### YOUR OBJECTIVE
Throughout the records below, find each line holding "element" and copy it.

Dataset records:
[Start of section]

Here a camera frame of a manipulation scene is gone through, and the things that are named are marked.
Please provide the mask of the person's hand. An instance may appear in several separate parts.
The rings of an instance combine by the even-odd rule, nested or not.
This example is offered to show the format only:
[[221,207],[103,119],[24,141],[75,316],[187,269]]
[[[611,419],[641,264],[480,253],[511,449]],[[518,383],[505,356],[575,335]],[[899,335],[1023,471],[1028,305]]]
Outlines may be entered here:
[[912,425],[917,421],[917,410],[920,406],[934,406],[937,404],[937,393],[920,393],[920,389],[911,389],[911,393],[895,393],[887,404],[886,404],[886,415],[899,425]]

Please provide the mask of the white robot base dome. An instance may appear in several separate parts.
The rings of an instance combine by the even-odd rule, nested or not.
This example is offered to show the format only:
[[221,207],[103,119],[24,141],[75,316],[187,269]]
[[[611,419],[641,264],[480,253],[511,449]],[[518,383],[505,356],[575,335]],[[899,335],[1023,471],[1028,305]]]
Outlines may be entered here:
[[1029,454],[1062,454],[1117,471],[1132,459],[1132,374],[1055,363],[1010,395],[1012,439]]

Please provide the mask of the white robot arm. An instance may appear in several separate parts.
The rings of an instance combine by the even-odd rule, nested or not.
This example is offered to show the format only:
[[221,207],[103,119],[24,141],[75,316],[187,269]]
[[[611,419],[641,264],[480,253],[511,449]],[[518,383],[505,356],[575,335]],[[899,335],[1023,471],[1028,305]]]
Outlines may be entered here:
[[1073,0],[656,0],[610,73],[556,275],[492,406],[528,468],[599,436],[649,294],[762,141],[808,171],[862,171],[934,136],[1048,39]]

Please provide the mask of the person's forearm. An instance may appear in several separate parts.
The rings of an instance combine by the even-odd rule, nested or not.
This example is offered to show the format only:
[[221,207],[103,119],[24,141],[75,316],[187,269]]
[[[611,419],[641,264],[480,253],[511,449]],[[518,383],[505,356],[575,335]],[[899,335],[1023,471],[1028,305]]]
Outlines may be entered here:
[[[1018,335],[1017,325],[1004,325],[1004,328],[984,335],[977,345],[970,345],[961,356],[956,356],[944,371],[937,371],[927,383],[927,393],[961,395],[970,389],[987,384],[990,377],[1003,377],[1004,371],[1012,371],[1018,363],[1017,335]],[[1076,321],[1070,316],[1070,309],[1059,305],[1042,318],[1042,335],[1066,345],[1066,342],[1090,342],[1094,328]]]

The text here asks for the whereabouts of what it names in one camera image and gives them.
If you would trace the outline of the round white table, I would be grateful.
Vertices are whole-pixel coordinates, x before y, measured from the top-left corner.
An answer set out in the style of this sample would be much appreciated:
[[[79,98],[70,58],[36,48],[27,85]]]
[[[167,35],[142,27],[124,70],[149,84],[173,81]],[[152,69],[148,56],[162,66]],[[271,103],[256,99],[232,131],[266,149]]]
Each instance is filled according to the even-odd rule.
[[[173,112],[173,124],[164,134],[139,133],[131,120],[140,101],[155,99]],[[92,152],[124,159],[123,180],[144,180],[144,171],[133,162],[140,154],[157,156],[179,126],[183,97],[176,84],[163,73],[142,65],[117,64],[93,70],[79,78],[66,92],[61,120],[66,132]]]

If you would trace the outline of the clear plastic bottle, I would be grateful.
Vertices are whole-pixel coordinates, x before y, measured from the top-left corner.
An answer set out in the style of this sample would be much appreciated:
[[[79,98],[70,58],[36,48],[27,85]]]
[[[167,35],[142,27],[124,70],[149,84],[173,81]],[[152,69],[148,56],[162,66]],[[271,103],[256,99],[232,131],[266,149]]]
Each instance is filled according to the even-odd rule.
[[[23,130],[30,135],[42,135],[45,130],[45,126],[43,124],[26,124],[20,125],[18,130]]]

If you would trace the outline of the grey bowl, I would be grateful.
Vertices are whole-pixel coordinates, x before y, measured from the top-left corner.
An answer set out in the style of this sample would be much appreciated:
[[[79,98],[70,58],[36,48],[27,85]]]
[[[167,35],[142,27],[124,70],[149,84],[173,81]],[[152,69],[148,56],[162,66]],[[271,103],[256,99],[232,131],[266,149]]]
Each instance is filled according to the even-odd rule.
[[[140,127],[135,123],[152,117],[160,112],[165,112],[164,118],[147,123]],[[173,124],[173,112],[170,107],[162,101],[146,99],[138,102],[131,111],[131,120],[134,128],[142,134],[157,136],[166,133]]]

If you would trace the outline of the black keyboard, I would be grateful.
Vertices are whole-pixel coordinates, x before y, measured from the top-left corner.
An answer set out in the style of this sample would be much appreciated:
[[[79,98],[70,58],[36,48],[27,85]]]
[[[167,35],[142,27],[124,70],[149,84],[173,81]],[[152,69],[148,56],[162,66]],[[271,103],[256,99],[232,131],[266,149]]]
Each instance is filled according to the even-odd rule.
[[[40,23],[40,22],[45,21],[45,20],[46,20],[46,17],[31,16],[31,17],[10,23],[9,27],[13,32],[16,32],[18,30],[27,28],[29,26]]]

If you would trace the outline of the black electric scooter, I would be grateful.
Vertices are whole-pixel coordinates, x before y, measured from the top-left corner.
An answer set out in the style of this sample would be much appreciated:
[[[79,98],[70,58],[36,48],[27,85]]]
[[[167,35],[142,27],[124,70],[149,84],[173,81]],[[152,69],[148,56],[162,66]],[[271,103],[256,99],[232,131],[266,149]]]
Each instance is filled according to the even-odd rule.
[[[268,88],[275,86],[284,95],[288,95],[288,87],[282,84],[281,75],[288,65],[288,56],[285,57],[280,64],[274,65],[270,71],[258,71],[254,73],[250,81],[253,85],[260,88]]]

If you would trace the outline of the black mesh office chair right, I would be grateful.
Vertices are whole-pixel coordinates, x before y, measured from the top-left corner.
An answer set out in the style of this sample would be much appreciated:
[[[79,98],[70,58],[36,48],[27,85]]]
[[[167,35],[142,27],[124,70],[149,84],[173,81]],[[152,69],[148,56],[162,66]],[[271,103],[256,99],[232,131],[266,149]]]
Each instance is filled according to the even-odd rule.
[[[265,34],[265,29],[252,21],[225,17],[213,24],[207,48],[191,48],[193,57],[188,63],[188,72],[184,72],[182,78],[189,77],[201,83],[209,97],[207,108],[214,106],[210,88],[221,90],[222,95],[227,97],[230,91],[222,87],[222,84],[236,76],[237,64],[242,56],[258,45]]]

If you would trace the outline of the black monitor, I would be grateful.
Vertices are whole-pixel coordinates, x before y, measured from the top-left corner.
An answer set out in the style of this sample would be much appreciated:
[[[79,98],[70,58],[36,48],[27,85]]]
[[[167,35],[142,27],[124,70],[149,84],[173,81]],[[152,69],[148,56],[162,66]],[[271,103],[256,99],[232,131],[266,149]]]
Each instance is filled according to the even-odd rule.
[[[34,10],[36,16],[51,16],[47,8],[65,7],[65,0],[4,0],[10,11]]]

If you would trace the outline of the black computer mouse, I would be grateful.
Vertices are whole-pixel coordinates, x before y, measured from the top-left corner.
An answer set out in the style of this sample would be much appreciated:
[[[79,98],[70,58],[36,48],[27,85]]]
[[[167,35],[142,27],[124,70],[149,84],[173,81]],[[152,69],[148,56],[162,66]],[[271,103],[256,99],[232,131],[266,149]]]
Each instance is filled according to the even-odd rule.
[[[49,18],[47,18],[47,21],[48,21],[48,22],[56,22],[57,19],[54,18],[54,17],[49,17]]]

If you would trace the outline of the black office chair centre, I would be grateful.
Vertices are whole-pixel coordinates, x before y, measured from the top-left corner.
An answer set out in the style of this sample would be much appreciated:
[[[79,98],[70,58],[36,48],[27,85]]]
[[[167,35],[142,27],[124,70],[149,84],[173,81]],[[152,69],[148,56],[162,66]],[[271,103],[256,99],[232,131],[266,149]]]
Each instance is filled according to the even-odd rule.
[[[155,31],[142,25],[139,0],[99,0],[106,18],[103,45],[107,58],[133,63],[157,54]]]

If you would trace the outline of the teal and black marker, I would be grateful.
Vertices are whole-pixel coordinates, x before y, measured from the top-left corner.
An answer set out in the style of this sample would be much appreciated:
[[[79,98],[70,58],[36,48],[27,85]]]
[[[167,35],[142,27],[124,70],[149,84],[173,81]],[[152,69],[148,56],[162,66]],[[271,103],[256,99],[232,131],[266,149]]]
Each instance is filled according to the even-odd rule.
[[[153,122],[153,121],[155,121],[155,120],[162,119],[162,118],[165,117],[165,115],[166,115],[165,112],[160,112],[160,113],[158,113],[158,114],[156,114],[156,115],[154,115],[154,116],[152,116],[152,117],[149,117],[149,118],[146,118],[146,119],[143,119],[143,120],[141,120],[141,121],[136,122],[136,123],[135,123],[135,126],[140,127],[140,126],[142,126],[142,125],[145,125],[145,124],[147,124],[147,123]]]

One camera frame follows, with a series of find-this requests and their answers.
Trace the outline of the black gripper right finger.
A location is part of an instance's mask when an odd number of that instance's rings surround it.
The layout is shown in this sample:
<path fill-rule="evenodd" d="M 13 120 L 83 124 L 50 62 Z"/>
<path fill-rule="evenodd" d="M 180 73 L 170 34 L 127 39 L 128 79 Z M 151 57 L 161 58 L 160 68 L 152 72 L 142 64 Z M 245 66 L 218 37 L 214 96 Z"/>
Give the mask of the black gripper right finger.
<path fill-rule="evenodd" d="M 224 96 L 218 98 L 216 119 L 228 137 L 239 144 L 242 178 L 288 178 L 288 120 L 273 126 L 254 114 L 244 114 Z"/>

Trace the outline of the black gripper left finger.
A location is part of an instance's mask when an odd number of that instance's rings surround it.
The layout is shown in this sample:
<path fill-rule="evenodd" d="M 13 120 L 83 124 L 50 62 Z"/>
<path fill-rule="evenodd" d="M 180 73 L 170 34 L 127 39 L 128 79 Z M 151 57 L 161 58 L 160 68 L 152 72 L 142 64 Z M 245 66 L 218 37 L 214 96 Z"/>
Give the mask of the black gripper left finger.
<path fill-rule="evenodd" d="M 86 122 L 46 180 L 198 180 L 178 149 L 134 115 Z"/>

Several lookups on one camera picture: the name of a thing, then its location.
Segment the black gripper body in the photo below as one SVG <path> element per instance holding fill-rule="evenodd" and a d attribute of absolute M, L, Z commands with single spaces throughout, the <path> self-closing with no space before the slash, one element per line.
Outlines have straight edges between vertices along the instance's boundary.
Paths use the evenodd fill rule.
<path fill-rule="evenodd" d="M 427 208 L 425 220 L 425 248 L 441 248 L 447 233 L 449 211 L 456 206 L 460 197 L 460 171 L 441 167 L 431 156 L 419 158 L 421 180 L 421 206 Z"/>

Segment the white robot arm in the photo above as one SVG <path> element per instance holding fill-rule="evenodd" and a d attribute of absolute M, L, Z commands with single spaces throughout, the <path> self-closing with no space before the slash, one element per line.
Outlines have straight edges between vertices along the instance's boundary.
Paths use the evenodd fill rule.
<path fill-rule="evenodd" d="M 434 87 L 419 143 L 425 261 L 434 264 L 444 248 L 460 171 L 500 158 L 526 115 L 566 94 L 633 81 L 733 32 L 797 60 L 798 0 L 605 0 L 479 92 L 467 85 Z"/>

[End of section]

### TASK SOLUTION
Segment the black gripper body in the photo below as one SVG <path> element per instance holding fill-rule="evenodd" and a d attribute of absolute M, L, Z commands with single spaces throughout, the <path> self-closing with no space before the slash, one element per line.
Segment the white robot arm in the photo above as one SVG <path> element per instance holding fill-rule="evenodd" and a d attribute of absolute M, L, Z commands with single spaces throughout, the <path> self-closing with no space before the slash, one element per line.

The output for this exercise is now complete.